Brexit

Le banche centrali vanno all'attacco

Draghi e altri 60 governatori riuniti per studiare le contromisure dopo lo strappo

Le banche centrali vanno all'attacco

Si sono visti a Basilea, il terreno più neutrale per discutere di Brexit, del venerdì choc nelle Borse mondiali e delle contromisure da prendere per evitare il peggio. Un vero parterre de roi composto da ben 60 banchieri centrali riuniti in occasione, ieri a Basilea, dell'annuale Global economy meeting della Banca dei regolamenti internazionali. Un vero e proprio summit, ospitato da quella che è la banca centrale delle banche centrali, in un sabato d'estate caldo ma non per motivo climatici. C'era Mario Draghi, presidente della Bce, e non è mancata la partecipazione del governatore di Bankitalia, Vincenzo Visco, nè quella di Jens Weidmann, capo della Bundesbank e acerrimo nemico di quelle misure di sostegno all'economia che hanno almeno evitato sconquassi l'altroieri sul mercato dei titoli di Stato. Non confermata, invece, la presenza della numero uno della Fed, Janet Yellen, comunque alle prese con le ripercussioni causate negli Usa dallo strappo inglese, che verosimilmente impedirà un rialzo dei tassi entro la fine dell'anno.
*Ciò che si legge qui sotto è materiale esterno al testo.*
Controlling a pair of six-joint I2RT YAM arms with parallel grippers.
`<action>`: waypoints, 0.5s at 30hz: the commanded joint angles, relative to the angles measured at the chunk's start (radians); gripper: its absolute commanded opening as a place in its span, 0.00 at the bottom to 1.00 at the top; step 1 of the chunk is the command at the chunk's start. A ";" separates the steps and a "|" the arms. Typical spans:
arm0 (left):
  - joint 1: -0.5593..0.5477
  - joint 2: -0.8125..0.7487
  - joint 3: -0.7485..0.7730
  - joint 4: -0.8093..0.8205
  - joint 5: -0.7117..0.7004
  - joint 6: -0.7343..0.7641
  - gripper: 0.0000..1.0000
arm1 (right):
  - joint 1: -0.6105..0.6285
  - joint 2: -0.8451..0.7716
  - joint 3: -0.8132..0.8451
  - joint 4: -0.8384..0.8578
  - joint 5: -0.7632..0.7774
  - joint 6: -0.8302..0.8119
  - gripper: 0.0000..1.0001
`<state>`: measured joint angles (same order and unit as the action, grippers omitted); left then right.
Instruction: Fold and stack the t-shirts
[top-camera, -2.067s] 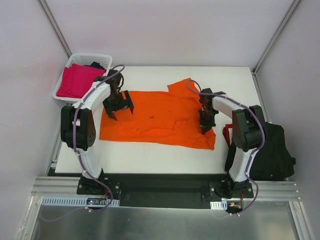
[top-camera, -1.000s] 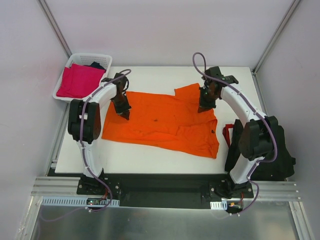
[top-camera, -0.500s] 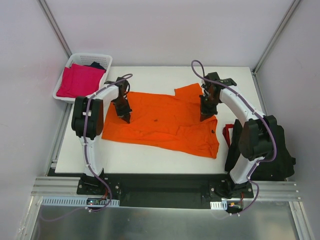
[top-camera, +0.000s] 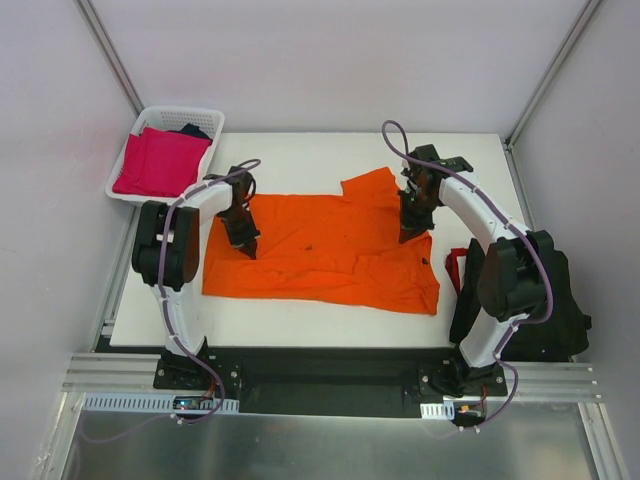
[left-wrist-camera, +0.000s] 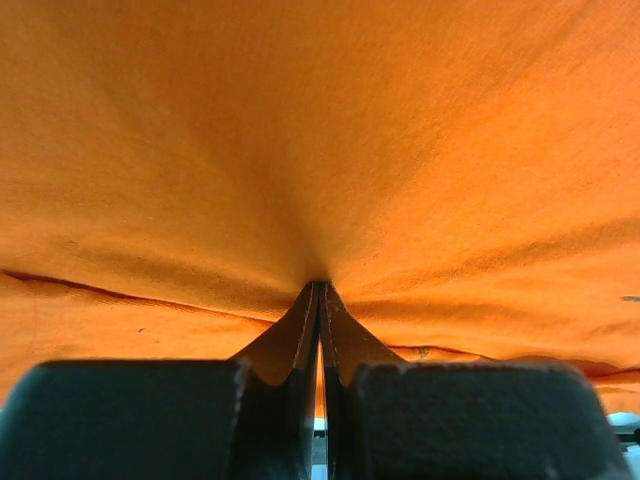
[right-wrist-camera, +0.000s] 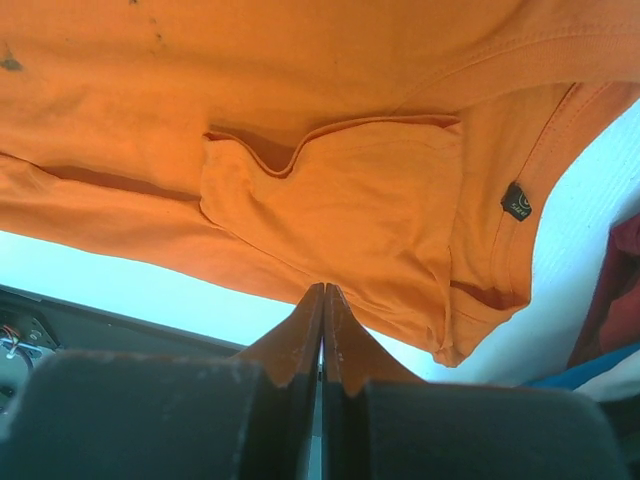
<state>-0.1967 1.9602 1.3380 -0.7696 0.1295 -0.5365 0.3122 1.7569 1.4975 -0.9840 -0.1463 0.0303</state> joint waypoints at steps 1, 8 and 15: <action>-0.004 -0.060 -0.068 -0.030 -0.024 -0.025 0.00 | 0.011 0.000 0.012 -0.015 -0.022 -0.021 0.02; -0.006 -0.130 -0.154 -0.027 -0.027 -0.051 0.00 | 0.015 0.001 -0.006 0.005 -0.032 -0.018 0.02; -0.010 -0.145 -0.131 -0.028 -0.034 -0.048 0.15 | 0.016 0.010 0.006 0.011 -0.035 -0.024 0.02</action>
<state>-0.1970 1.8622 1.1938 -0.7723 0.1215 -0.5755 0.3206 1.7638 1.4918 -0.9733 -0.1661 0.0208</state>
Per tradizione, il vertice si chiude senza dichiarazioni da parte dei partecipanti. Consegna del silenzio rispettata anche (e forse a maggior ragione) in questa circostanza. Il solo a parlare, il presidente del Global Economy Meeting, Agustin Carstens: i banchieri «sostengono le misure contingenti messe in campo dalla Banca d'Inghilterra e sottolineano la prontezza delle banche centrali a supportare l'adeguato funzionamento dei mercati finanziari». Un'altra sottolineatura riguarda lo stretto rapporto di cooperazione tra le banche centrali, mentre manca ogni riferimento alle eventuali linee di swap che potrebbero essere già state attivate venerdì scorso per affrontare le tensioni sui mercati. Vedremo domani, alla riapertura dei mercati.

Ora che è stato consumato il divorzio dal Vecchio continente, resta da vedere se le grandi banche d'affari straniere (e non solo) decideranno di abbandonare la City. Un trasloco tutt'altro che indolore per Londra e per l'intera Gran Bretagna, visto che l'apporto del settore finanziario al Pil si aggira attorno al 20%. Alcune stime azzardano la perdita di 70-100mila posti di lavoro se quello che finora è stato il tempio del business europeo dovesse sopportare l'esodo delle merchant bank.

L'americana JP Morgan sembra per esempio intenzionata a trasferire fino a 4mila dei complessivi 16mila dipendenti occupati nel Regno Unito. Deutsche Bank sta studiando da mesi su quale sarà il destino dei 9mila lavoratori «inglesi». E se Morgan Stanley ha smentito le voci circolate nelle ultime ore secondo le quali la banca è pronta a spostare la sua sede e i suoi lavoratori fuori dalla Gran Bretagna, la britannica Hsbc ha già ventilato la possibilità di imbarcare su un volo per Parigi un migliaio dei propri dipendenti. Sono solo pochi esempi, ma è molto probabile che molti gruppi stiano meditando di staccare la spina dall'Inghilterra. E non solo stranieri, come dimostra l'invito rivolto dal gruppo lobbystico Frankfurt Main Finance agli operatori inglesi a trasferire le loro attività sul Meno per poter beneficiare di maggiore sicurezza e stabilità.

È però prevedibile che Londra cercherà in tutti i modi di impedire che i gruppi finanziari facciano i bagagli. C'è chi ipotizza l'adozione di un modello fiscale perfino più leggero di quello irlandese, con l'aggiunta di altre forme di incentivo anche per attrarre chi, finora, non ha mai messo piede sul suolo inglese. In ogni caso, l'Inghilterra ha già qualche asso nella manica. La pressione fiscale sulle imprese è infatti la più bassa in Europa, con un 32% da confrontare col 48,8% della Germania e il terrificante 64,8% dell'Italia. Dal 2000, la stessa pressione fiscale in proporzione al Pil è scesa dell'1,8%. Meglio solo Berlino, con un -2,1%, mentre nel Belpaese - manco a dirlo - la voracità del Fisco è cresciuta del 3,6%.

Il Regno Unito, in base al ranking della Banca Mondiale, occupa il 15esimo posto nella classifica internazionale del miglior sistema fiscale, mentre quello italiano è relegato al 137esimo.